More on Telehealth

With physician shortage looming, hospitals turn to telehealth tools

Being able to connect with patients via video conference, and making diagnoses with high-res images, allows physicians to cast a wider net.

Jeff Lagasse, Associate Editor

Telehealth is beginning to mature as a viable arm of the healthcare industry, and it couldn't be happening at a better time. Thanks in part to an aging baby boomer population, many experts are predicting a physician shortage in the coming years -- one that can be addressed through telehealth technology, which allows doctors and specialists to be anywhere, anytime.

With telehealth gaining popularity among more and more groups of patients, including veterans, providers are sensing a revenue opportunity. They're also hopeful that being able to connect with people via video conference -- and making diagnoses with the help of high-res images -- can ease some of the workforce burden caused by too few physicians seeing too many patients.

"A lot of that is around the increasing population, and the increasing access people have to different modes of care," said Jeff Cutler, chief revenue officer of telehealth firm Tyto Care. "But more importantly it's the expectation people have that things be more accessible. Healthcare is somewhat antiquated when it comes to delivery, and having to come to an office. You have more efficiently connect people to the clinicians who are there."

According to Cutler, healthcare can learn to be more connected to its patient base by gleaning lessons from digital companies such as Uber and Lyft, which have supplanted taxis as the primary mode of ride-based transportation. Just as riders are connected to an Uber driver based on driver proximity and availability, telehealth can connect patients to the most available doctor, thereby circumventing any wait times that may result due to a shortage of physicians.

For that to work, telehealth has to facilitate an almost Uber-like user experience -- making sure everything is quick, smart, intuitive and functional. Apps that require the user to hold a phone camera against their mouth for throat imaging, for example, should work consistently, and also have a sense of fun and even gamification to it. Both the doctor and patient have to be engaged with the technology in order for it to be viable in stemming workforce pressures.

"Having healthcare be more of an on-demand delivery model helps with that," Cutler said. "It eliminated barriers including transportation, or even access for patients who are homebound."

Think seniors undergoing palliative care.

On the physician side, telehealth provides extra bandwidth in that it doesn't limit them to being in a certain place during certain hours. That's especially helpful for specialists. Oftentimes specialists who are employed by large, regional health systems split their time between two or more of the system's facilities, but given the right technological tools they can see anyone anywhere -- even if they live two hours away.
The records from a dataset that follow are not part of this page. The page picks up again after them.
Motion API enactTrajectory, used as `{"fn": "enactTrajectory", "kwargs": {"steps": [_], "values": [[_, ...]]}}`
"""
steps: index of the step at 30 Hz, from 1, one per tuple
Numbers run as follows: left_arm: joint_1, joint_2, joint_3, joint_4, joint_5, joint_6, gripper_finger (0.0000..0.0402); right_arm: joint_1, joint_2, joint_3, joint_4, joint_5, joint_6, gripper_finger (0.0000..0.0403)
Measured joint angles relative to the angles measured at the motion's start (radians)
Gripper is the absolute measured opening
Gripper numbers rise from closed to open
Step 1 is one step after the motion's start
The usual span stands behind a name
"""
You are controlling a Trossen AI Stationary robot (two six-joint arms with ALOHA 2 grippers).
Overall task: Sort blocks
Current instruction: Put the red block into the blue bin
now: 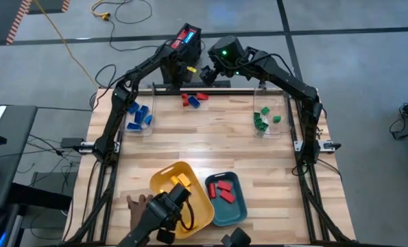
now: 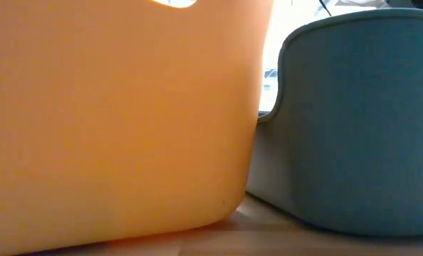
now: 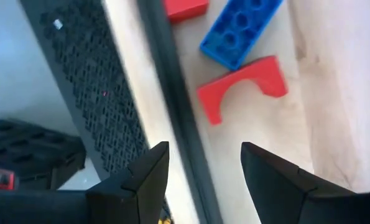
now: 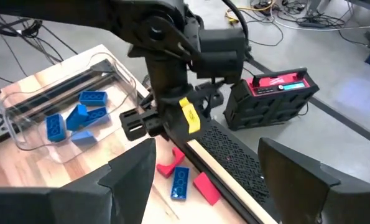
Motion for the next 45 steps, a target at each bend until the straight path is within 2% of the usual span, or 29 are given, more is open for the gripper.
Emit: {"fn": "enactTrajectory", "kwargs": {"steps": [6, 10, 19, 28, 34, 45], "values": [[-0.036, 0.001, -0.067, 0.013, 0.005, 0.053, 0.0194, 0.016, 0.000, 0.000, 0.033, -0.006, -0.025, 0.0298], [-0.054, 0.002, -0.119, 0.061, -0.059, 0.114, 0.0194, 0.015, 0.000, 0.000, 0.040, -0.018, -0.031, 0.0298], [-0.053, 0.002, -0.118, 0.081, -0.040, 0.152, 0.0193, 0.015, 0.000, 0.000, 0.041, -0.023, -0.027, 0.0298], [-0.046, 0.002, -0.118, 0.055, 0.024, 0.228, 0.0147, 0.015, 0.000, 0.000, 0.043, -0.050, -0.032, 0.0298], [-0.045, 0.002, -0.122, 0.078, -0.003, 0.272, 0.0118, 0.014, 0.000, 0.000, 0.043, -0.078, -0.035, 0.0298], [-0.053, 0.002, -0.122, 0.177, -0.028, 0.117, 0.0115, 0.014, 0.000, 0.000, 0.043, -0.093, -0.031, 0.0298]]}}
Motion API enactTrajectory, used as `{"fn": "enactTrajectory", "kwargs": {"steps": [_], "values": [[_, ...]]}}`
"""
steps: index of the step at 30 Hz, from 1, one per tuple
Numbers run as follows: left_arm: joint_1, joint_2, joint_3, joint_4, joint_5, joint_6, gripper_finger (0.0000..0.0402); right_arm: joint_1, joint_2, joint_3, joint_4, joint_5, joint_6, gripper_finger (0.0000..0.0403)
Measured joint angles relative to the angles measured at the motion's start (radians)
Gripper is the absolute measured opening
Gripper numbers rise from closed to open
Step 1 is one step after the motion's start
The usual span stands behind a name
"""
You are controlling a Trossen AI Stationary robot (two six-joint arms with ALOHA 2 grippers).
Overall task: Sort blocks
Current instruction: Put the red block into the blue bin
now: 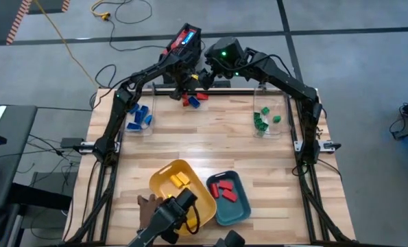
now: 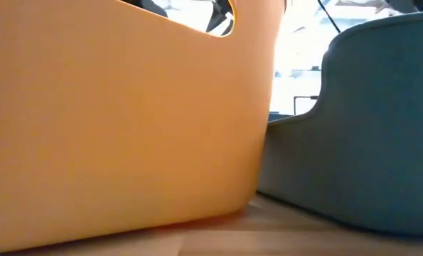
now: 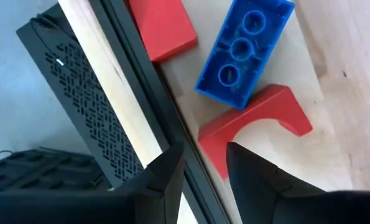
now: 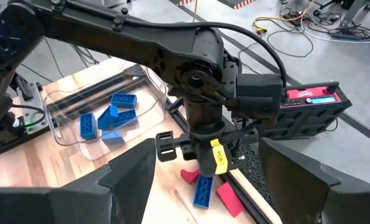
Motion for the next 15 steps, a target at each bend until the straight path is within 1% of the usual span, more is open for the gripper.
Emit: {"fn": "enactTrajectory", "kwargs": {"steps": [6, 8, 10, 15], "values": [[0.002, -0.001, -0.045, -0.007, -0.002, -0.007, 0.0114, -0.001, 0.000, 0.000, 0.007, -0.006, 0.003, 0.0298], [-0.001, -0.001, -0.064, -0.013, -0.017, 0.008, 0.0114, -0.003, 0.000, 0.000, 0.008, -0.006, 0.002, 0.0298], [-0.006, -0.001, -0.067, -0.008, -0.033, 0.016, 0.0114, -0.003, 0.000, 0.000, 0.006, -0.006, 0.000, 0.0298], [-0.009, -0.001, -0.051, 0.015, -0.030, -0.002, 0.0114, -0.009, -0.001, 0.000, 0.004, -0.006, -0.001, 0.0298]]}}
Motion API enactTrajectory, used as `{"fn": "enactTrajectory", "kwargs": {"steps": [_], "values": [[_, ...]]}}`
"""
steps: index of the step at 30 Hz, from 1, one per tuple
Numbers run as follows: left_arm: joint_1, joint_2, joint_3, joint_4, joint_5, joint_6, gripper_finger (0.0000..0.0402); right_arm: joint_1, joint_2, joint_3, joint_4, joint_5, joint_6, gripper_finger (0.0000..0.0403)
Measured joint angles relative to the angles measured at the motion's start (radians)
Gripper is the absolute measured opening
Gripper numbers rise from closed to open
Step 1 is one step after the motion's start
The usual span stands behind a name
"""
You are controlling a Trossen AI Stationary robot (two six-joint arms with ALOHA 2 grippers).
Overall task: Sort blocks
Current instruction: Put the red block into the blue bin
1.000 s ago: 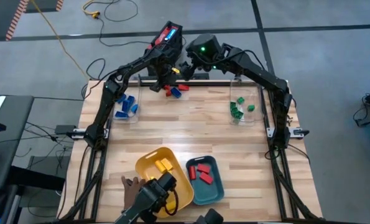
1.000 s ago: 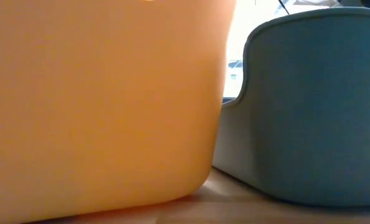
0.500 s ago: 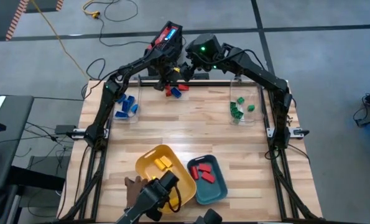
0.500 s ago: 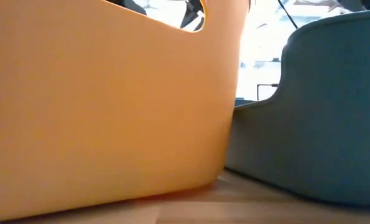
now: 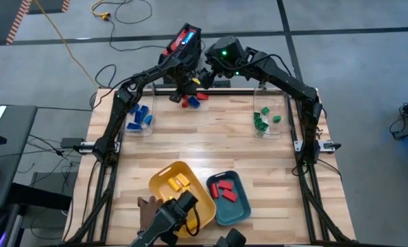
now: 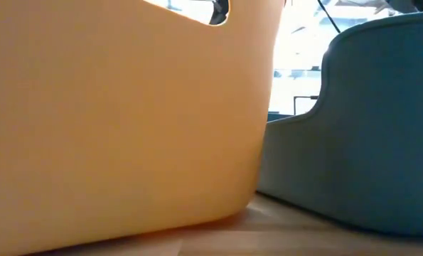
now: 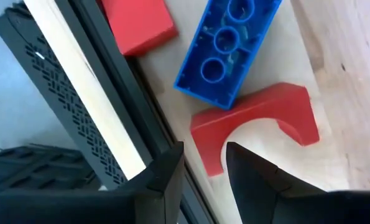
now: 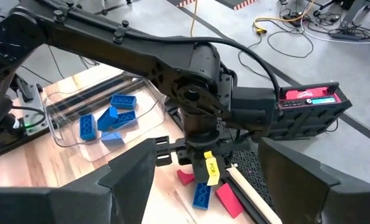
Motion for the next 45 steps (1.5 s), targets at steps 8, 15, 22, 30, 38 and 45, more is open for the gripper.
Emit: {"fn": "enactTrajectory", "kwargs": {"steps": [8, 15, 22, 30, 38, 45], "values": [[0.000, -0.002, -0.031, 0.010, -0.023, 0.006, 0.0114, -0.007, -0.013, 0.000, 0.000, 0.000, 0.004, 0.0298], [0.000, -0.002, -0.031, 0.028, -0.022, 0.029, 0.0106, -0.007, -0.018, 0.000, -0.003, 0.000, 0.005, 0.0298], [-0.003, -0.002, -0.031, 0.029, -0.021, 0.043, 0.0033, -0.007, -0.018, 0.000, -0.003, 0.000, 0.005, 0.0298], [-0.006, -0.002, -0.030, 0.028, -0.022, 0.057, 0.0033, -0.007, -0.018, 0.000, -0.007, 0.000, 0.005, 0.0298], [-0.012, -0.003, -0.025, -0.013, -0.044, 0.053, 0.0019, -0.007, -0.018, 0.000, -0.001, 0.000, 0.005, 0.0298], [-0.019, -0.006, 0.032, -0.040, -0.046, 0.040, 0.0023, -0.007, -0.018, 0.000, -0.001, 0.001, 0.009, 0.0298]]}}
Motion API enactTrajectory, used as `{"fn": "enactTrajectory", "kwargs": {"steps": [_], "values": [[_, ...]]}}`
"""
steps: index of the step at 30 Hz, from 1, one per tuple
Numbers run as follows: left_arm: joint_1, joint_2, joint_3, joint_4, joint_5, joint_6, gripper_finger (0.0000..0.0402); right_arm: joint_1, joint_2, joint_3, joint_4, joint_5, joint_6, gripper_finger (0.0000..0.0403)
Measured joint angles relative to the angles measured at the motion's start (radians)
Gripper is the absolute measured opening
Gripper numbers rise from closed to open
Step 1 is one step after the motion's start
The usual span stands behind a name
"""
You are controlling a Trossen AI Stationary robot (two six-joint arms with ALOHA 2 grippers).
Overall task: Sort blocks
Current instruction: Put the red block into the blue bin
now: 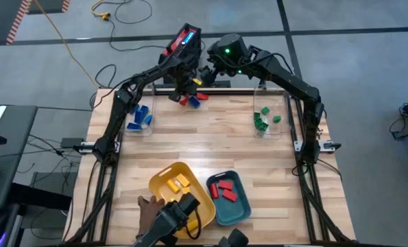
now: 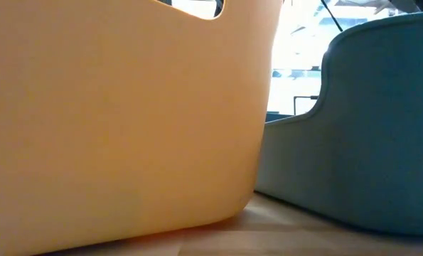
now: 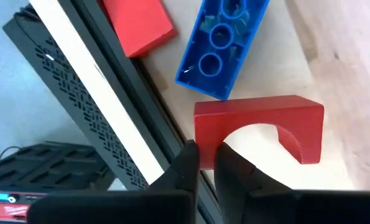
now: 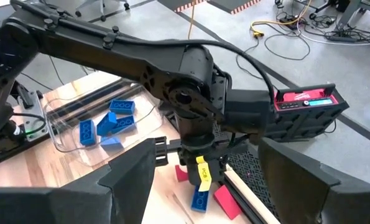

It's convenient for both parties and cuts down on the transportation costs for each.

"Home healthcare can be supported with this type of model," Cutler said. "It's good for seniors that can't travel -- for whatever reason, transportation-wise people can't get out. And doctors making house calls is very expensive and impractical. With telehealth, nurse practitioners can make house calls and then connect back to the patient via the telehealth model. It's still a bit expensive to support in that typeof model, but the nurse practitioner can support lower-paid, lower-skilled medical professionals. Medical assistants, medical technicians can examine the patients, and they can probably address seven out of the 10 things they're seeing out there, but if they need to they can connect back to the nurse practitioner or the doctor if they're available."

The other benefit of telehealth in those scenarios is quality assurance. If there's a dearth of professionals who can examine a patient and a technician or assistant has to step in, their superiors can review the digital record of the examination to ensure that everything is tip-top. That allows clinicians to be spread more thinly without sacrificing quality.

Still, there are barriers to the implementation of telehealth, not the least of which is reimbursement. According to Cutler, general physician visits in the U.S. are reimbursed by payers at an average of $170 per visit, but the physician needs to be very thorough to submit for a larger reimbursement. In the industry, it's known as "going up the curve."

With telehealth, only level 1 reimbursements -- the lowest-paying category -- are supported by payers because there's doubt as to whether something like an ear infection can be effectively examined through a video connection. But that's starting to change as the technology evolves. By using remotely connected peripherals, it's now possible to examine organs and monitor for more advanced conditions, which in turn allows clinicians to submit for larger reimbursements.

Cutler envisions this technological shift accelerating, which will allow physicians to cast a wider net, and dampen the effects of the shortage as the aging population grows.

"When you have a cell phone, you make two decisions, the brand and the network," he said. "Telehealth will be like an unlocked phone -- you can connect to the backend. National providers will be available, but regional also, from larger health systems to the primary care physician. It benefits physicians because it allows them to open up their service areas and their markets in ways they could never have imagined before."